Records provided:

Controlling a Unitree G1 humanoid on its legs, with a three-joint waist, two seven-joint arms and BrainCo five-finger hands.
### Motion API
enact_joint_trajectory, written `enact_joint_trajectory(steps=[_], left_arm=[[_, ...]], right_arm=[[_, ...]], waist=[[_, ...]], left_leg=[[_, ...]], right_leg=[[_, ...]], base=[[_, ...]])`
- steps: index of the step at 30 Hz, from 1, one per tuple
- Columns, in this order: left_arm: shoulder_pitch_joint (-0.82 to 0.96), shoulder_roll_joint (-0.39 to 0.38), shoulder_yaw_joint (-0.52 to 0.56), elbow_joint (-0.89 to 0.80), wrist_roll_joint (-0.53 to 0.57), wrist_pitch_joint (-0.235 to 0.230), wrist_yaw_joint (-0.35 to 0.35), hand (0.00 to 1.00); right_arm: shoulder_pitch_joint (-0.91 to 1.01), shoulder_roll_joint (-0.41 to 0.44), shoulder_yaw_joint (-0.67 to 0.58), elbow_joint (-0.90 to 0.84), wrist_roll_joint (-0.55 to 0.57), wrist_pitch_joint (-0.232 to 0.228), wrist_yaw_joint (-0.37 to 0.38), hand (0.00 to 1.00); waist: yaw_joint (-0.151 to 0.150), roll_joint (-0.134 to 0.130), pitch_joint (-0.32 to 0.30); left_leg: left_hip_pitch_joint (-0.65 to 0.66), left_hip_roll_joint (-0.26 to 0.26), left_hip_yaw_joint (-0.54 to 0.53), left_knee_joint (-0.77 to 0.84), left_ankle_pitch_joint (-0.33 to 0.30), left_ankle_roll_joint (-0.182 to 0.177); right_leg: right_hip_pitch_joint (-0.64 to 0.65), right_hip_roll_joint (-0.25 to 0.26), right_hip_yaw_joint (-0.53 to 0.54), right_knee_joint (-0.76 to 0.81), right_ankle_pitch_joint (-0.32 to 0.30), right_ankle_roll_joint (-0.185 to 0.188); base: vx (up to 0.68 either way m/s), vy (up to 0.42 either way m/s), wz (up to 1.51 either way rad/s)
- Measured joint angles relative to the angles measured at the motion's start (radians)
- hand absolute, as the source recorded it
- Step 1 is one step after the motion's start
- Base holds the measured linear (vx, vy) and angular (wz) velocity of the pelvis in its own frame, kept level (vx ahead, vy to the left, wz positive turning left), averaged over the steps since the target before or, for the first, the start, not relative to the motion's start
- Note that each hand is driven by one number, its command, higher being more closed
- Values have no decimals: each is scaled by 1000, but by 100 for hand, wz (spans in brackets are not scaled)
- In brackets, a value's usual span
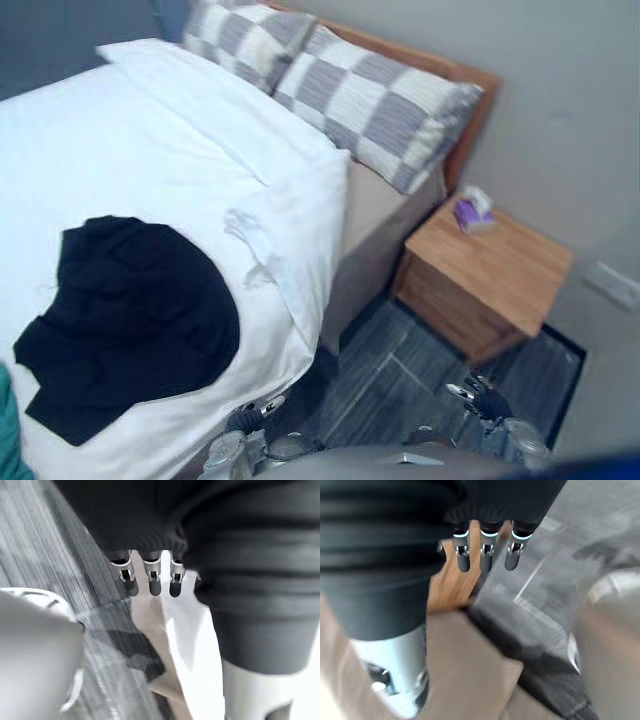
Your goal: Tidy the bed and pick cloth on bed and put in laundry
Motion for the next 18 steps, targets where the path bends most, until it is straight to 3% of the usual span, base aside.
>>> enact_joint_trajectory(steps=[1,2,3,4,5,6,8,11,15,18], left_arm=[[-17,13,1,-5,6,4,-6,0],[-19,25,2,-11,24,6,-10,0],[-25,51,6,-24,44,8,-22,0],[-34,18,7,-28,71,16,-31,0],[-21,-3,11,-44,79,15,-37,0],[8,-33,52,-71,75,11,-43,0],[42,-45,78,-79,78,10,-41,0],[56,-53,93,-85,78,1,-42,0],[60,-65,116,-84,77,-7,-45,0],[63,-65,148,-75,87,-10,-50,0]], right_arm=[[7,17,5,0,37,4,-18,0],[13,26,5,0,50,9,-26,0],[25,55,2,2,81,13,-41,0],[36,46,-6,-10,113,16,-60,0],[48,36,-2,-30,123,13,-65,0],[54,36,0,-39,146,8,-70,0],[42,44,33,-51,163,6,-71,0],[40,81,59,-69,207,-1,-100,0],[44,87,49,-65,321,0,-244,0],[45,89,-56,-67,364,-4,-357,0]], waist=[[-4,-30,12],[-3,-52,15],[1,-115,15],[-4,-103,39],[9,-73,38],[20,-42,40],[37,-13,27],[42,-6,15],[48,-18,-8],[53,-23,-12]], left_leg=[[-6,-17,-104,-17,-3,-31],[-13,-36,-139,-21,-3,-47],[-30,-76,-185,-14,4,-70],[-54,-48,-165,59,-1,-87],[-65,-33,-155,70,-5,-89],[-58,-4,-156,60,-18,-115],[-17,37,-183,4,6,-151],[37,74,-180,-56,30,-174],[52,72,-141,-108,65,-179],[66,70,-73,-108,83,-180]], right_leg=[[-5,4,111,-170,33,34],[7,3,171,-258,45,43],[43,-10,267,-391,95,52],[79,5,241,-380,91,38],[102,27,234,-387,90,35],[126,55,216,-385,91,-1],[161,103,235,-377,97,-16],[207,139,224,-390,98,-17],[217,138,222,-428,106,-30],[248,124,215,-462,126,-32]], base=[[142,-323,214],[209,-548,240],[195,-465,236],[219,-519,218],[219,-299,164],[226,-213,85],[250,-171,65],[183,-146,28],[87,-28,2],[17,10,1]])
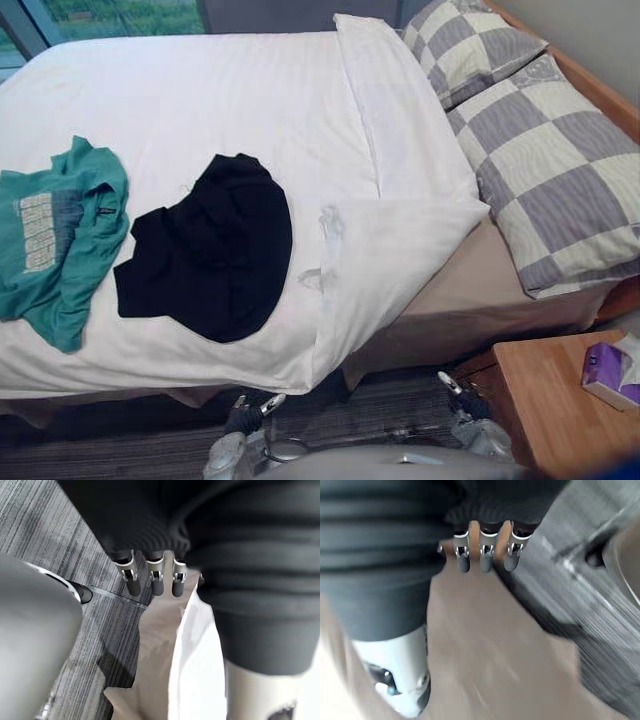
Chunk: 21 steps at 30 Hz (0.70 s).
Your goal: Tidy the bed and pick cloth on bed and put in laundry
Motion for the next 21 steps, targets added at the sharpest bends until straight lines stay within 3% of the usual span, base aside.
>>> enact_joint_trajectory(steps=[2,4,7,9,10,13,15,18,21], left_arm=[[4,7,8,-5,62,-6,-14,0],[19,8,19,-20,90,-7,-41,0],[36,31,45,-24,108,-7,-67,0],[45,45,41,-31,108,-4,-67,0],[54,47,34,-31,107,2,-67,0],[83,46,22,-30,107,25,-66,0],[116,47,-5,-31,107,29,-66,0],[162,48,-7,-15,112,25,-67,0],[158,67,-40,22,144,-7,-66,0]], right_arm=[[33,-6,-135,-101,27,-9,-81,0],[47,-44,-235,-220,27,-12,-119,0],[24,-194,-337,-407,2,-20,-132,0],[2,-260,-355,-508,-51,-50,-132,0],[-6,-296,-354,-634,-107,-58,-130,0],[-4,-327,-288,-948,-208,-42,-98,0],[-5,-329,-250,-1060,-261,-21,-70,0],[-35,-357,-138,-1111,-363,37,-8,0],[-117,-418,19,-1074,-456,97,49,0]], waist=[[-25,-7,-10],[-26,0,-20],[-26,-9,-42],[-32,-15,-47],[-30,-17,-52],[-31,-27,-57],[-39,-25,-62],[-45,-17,-77],[-47,-9,-75]], left_leg=[[0,-8,120,-18,40,17],[2,-11,161,-45,47,26],[3,-33,137,-115,106,33],[-2,-35,136,-137,114,34],[-18,-36,153,-138,87,34],[-41,-53,198,-138,101,35],[-48,-53,190,-139,112,38],[-62,-55,184,-139,134,42],[-77,-68,156,-139,148,57]], right_leg=[[30,-22,-66,-11,26,4],[31,-23,-90,-9,28,4],[23,-33,-117,-10,29,6],[21,-32,-127,-20,28,6],[21,-31,-125,-44,23,-1],[22,-48,-117,-102,1,-16],[18,-46,-117,-98,-2,-17],[-13,-43,-102,-87,-8,-18],[-15,-44,-112,-86,-5,-16]], base=[[-79,32,60],[-64,34,43],[-79,7,34],[-110,-11,26],[-145,4,4],[-151,-4,-6],[-104,-19,10],[-77,2,-4],[-20,8,13]])
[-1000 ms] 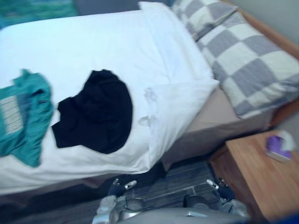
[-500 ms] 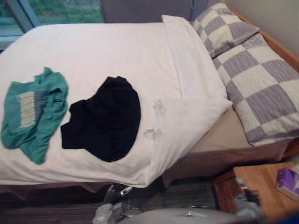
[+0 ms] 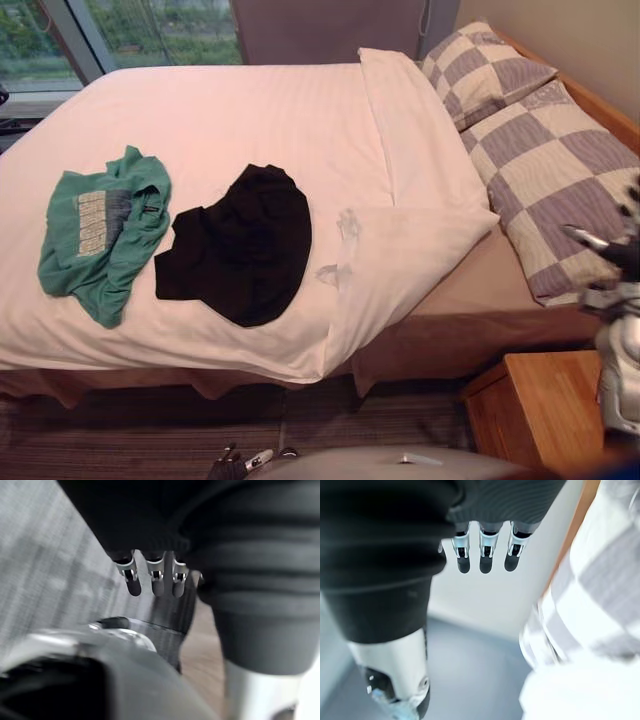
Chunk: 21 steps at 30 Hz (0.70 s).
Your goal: Tidy the bed and pick cloth on bed and put in laundry
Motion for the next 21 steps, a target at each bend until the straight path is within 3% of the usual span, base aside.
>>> enact_joint_trajectory(steps=[2,5,9,16,21], left_arm=[[-3,21,-39,2,6,-21,1,0],[-39,32,-43,28,13,-34,1,0],[-88,54,-44,37,33,-38,2,0],[-186,129,-43,-26,48,-60,12,0],[-211,163,-44,-100,161,-78,29,0]], right_arm=[[-111,-41,142,71,-68,42,24,0],[-270,-65,252,190,-149,100,51,0],[-457,-71,323,331,-237,149,63,0],[-700,-99,426,552,-384,196,39,0],[-761,-111,438,633,-444,214,27,0]], waist=[[4,8,-2],[24,16,14],[36,19,60],[90,11,169],[115,8,207]], left_leg=[[-17,-10,-25,0,6,8],[-53,-20,-53,1,20,20],[-116,-25,-91,1,41,31],[-240,-11,-169,7,98,41],[-290,-3,-190,2,119,41]], right_leg=[[-12,-5,-17,-2,1,1],[-31,-12,-40,-4,14,1],[-65,-12,-62,-17,32,-2],[-138,18,-38,-43,81,-28],[-178,30,-36,-43,85,-30]], base=[[-35,10,25],[19,36,26],[-7,28,30],[-36,27,29],[-77,19,9]])
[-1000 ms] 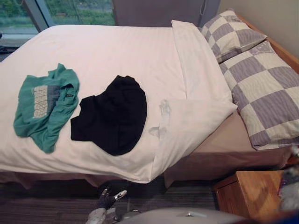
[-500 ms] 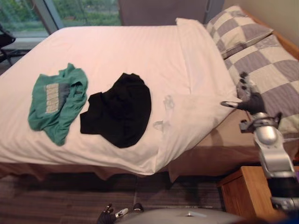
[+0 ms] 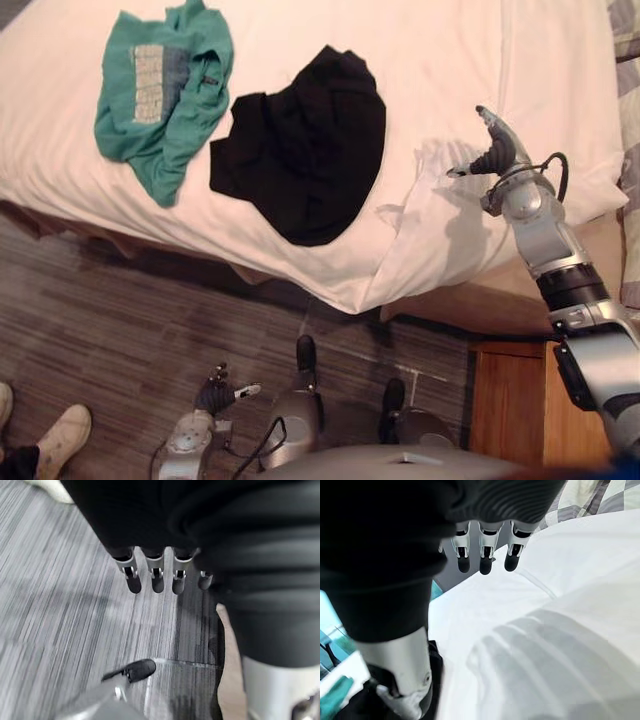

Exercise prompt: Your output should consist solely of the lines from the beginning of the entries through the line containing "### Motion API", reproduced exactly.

Task response:
Controlling a Unitree G1 humanoid on its legs, with a three-joint waist, two seven-joint arms and BrainCo five-finger hands.
### Motion API

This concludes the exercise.